İşte o kritik anda Mehmet Bey devreye girdi ve müşteriden telefonu kendisine vermesini rica etti. Telefonun diğer ucundaki 'avukat' ile yaptığı kısa ama çarpıcı diyalog her şeyi ortaya çıkardı:
"Hukuk dilinden anlamayan biri olsaydım belki kandırılabilirdim ama" diyor Mehmet Bey ve ekliyor: "O kişinin kullandığı terimler, cümle yapıları hiç de avukatvari değildi. Biraz sorgulayınca tir tir titremeye başladı sesi. Sonrasında zaten telefonu kapattı."
Olayın en dikkat çekici yanı? Dolandırıcının müşterinin tam o sırada kuyumcuda olduğunu nasıl bildiği. Bu, hâlâ çözülememiş bir gizem olarak duruyor. Belki takip ediliyordu, belki de cihazlarına yüklenmiş bir casus yazılım vardı. Kim bilir?
Emniyet yetkilileri benzer dolandırıcılık girişimlerine karşı vatandaşları uyarıyor: "Özellikle yüksek tutarlı işlemlerde mutlaka ikinci bir doğrulama yöntemi kullanın. Size ulaşan kişilerin kimliklerini bağımsız kaynaklardan teyit edin. Unutmayın - gerçek bir avukat asla telefonla para transferi durdurmanızı istemez."
Mehmet Bey ise olayla ilgili şu çarpıcı yorumu yapıyor: "Belki de 20 yıllık tecrübemin içime doğurduğu bir histi beni uyaran. Müşterimi kaybetmeyi göze alarak müdahale ettim ama doğru olanı yaptığımı biliyordum. Sonuçta güven bu mesleğin temeli."
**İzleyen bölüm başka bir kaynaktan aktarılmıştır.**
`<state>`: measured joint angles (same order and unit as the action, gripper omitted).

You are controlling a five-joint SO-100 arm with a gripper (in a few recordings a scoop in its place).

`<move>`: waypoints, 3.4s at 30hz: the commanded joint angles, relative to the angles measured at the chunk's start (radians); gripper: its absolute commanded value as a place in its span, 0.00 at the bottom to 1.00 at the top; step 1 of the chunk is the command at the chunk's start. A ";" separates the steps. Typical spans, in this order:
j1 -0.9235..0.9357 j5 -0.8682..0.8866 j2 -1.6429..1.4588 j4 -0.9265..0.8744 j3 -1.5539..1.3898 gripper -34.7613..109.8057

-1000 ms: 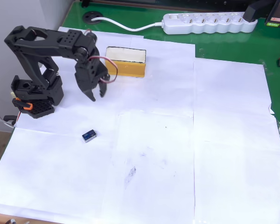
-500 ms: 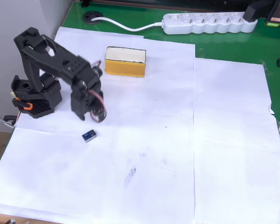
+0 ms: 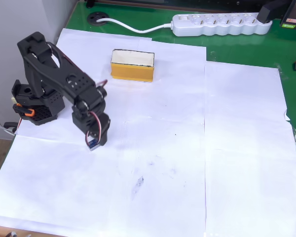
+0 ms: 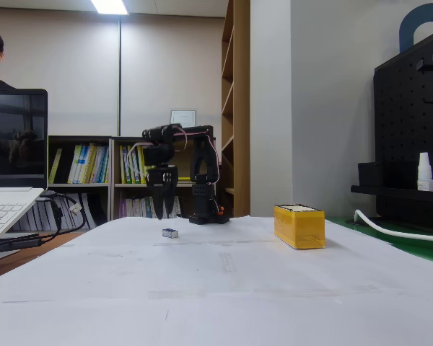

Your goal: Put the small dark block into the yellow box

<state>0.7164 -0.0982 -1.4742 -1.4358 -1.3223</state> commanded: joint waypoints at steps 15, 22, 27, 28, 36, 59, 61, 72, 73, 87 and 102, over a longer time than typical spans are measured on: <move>0.052 -0.009 -0.012 0.126 0.118 0.36; 0.063 -0.031 -0.089 0.209 0.124 0.36; 0.035 -0.026 -0.112 0.232 0.130 0.36; 0.029 -0.025 -0.112 0.221 0.137 0.36; 0.031 -0.040 -0.058 0.138 0.199 0.36; -0.069 0.046 -0.037 0.290 0.212 0.39; -0.080 0.051 -0.037 0.299 0.210 0.34; -0.097 0.025 -0.032 0.299 0.225 0.24; -0.097 0.018 -0.031 0.299 0.225 0.24; -0.114 0.017 0.273 -0.002 0.018 0.24; -0.538 -0.288 0.344 -0.518 -0.945 0.24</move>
<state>0.2853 -0.2746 -1.2011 -1.8392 -2.1092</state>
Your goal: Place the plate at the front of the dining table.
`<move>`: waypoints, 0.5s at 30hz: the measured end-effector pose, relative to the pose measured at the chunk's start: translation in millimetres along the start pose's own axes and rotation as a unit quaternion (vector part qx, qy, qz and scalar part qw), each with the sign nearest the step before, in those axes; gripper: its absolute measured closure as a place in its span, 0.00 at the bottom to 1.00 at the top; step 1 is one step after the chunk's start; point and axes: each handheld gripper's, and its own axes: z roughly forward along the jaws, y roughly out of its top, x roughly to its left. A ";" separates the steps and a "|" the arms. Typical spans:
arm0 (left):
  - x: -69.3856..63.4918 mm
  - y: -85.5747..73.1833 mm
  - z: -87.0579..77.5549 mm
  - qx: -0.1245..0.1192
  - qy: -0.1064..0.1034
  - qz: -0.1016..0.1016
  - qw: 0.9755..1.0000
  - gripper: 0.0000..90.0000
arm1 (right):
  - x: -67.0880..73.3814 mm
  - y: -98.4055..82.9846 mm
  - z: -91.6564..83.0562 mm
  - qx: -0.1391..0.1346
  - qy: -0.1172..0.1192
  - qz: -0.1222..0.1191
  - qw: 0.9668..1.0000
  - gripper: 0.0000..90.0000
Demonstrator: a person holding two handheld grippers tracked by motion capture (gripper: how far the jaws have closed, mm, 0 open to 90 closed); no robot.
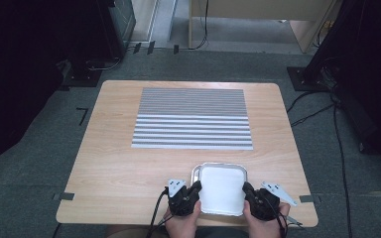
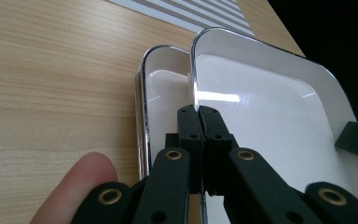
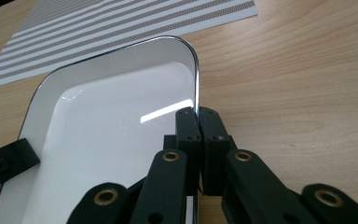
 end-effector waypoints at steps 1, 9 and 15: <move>0.5 0.6 -0.9 0.000 -0.001 -0.001 1.000 1.00 | 0.7 0.5 -0.2 0.001 0.002 -0.001 1.000 0.99; 8.0 13.1 -9.8 -0.005 -0.010 -0.013 1.000 0.99 | 14.4 11.3 -0.2 -0.005 0.011 -0.025 1.000 0.99; 16.4 30.0 -13.9 -0.015 -0.004 -0.010 1.000 0.99 | 27.0 24.6 9.5 -0.007 0.028 -0.039 0.999 1.00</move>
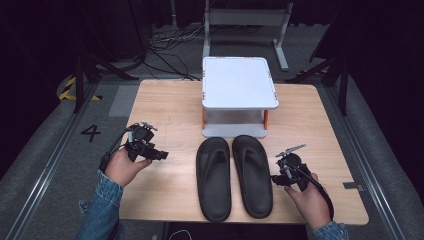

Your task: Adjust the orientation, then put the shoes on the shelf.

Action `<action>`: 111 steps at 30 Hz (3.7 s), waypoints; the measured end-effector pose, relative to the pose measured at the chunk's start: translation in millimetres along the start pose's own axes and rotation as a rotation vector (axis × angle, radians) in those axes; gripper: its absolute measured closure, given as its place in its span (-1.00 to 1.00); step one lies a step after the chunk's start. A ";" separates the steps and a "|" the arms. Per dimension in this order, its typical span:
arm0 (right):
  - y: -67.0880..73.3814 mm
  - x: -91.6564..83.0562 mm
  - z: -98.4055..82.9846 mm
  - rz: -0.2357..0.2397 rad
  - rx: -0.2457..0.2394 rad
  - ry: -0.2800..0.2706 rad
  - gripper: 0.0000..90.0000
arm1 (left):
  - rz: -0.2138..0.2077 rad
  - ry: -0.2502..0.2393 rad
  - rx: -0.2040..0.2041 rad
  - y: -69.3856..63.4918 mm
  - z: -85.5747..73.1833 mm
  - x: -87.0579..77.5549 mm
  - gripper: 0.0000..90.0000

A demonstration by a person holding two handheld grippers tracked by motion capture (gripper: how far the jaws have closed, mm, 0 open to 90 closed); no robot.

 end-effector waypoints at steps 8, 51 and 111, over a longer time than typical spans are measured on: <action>19.3 0.7 2.3 0.015 -0.034 0.001 0.29 | -0.005 -0.010 0.003 0.5 3.6 -1.0 -0.29; 107.7 -18.6 57.2 0.205 -0.077 -0.078 -0.30 | 0.005 -0.051 -0.028 8.2 -11.9 -10.8 -0.28; 100.9 -13.6 58.9 0.081 0.020 -0.154 0.69 | -0.006 -0.020 -0.023 6.3 -9.0 -0.7 -0.26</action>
Point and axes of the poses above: each handheld gripper's, and its own axes: x roughly forward along the jaws, z roughly out of its top, y roughly to its left, the point moved 5 cm from there along x, roughly forward along the jaws, and after that the axes turned 13 degrees about y, right-handed, at the moved point
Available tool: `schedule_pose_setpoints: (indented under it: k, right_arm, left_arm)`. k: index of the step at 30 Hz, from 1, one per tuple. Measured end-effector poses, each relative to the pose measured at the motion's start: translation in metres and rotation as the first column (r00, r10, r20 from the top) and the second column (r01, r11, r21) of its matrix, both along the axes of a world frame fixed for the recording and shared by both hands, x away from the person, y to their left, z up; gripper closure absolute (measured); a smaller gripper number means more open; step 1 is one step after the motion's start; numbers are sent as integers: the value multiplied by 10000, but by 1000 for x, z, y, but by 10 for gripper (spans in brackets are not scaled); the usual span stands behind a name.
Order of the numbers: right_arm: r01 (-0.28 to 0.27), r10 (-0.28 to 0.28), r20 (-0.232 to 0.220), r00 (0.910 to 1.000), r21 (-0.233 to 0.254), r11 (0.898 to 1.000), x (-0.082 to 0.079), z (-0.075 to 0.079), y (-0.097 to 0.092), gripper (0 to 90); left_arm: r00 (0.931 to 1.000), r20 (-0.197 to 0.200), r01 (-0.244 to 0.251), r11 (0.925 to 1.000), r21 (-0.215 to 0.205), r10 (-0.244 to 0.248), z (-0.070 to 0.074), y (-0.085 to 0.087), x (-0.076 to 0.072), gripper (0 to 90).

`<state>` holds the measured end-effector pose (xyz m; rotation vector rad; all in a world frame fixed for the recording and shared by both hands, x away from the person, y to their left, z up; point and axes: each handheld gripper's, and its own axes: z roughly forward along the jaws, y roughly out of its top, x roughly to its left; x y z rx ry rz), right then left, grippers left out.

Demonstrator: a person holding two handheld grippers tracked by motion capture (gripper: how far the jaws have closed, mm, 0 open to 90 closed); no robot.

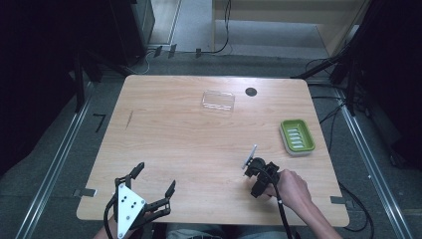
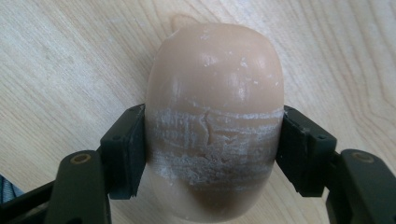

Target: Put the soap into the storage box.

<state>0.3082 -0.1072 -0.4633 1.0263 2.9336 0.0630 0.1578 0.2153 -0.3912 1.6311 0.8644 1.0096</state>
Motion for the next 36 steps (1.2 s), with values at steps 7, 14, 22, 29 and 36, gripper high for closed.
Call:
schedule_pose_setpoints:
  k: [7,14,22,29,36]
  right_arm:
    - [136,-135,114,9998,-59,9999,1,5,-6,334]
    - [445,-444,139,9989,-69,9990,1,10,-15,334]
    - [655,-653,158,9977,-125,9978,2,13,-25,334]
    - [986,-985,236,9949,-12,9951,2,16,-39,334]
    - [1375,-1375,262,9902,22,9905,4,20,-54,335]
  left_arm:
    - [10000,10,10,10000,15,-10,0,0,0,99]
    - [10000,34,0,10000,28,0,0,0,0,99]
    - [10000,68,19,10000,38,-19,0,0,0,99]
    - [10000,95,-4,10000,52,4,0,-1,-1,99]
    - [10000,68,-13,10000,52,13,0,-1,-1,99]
Bu olay, günümüzde giderek daha sofistike hale gelen dolandırıcılık yöntemlerine karşı hepimizin daha dikkatli olması gerektiğini bir kez daha hatırlattı. Neredeyse kusursuz planlanmış bu girişim, basit bir kuyumcunun sağduyusu sayesinde suya düştü. Peki bir sonraki kurban bu kadar şanslı olacak mı? İşte asıl soru bu.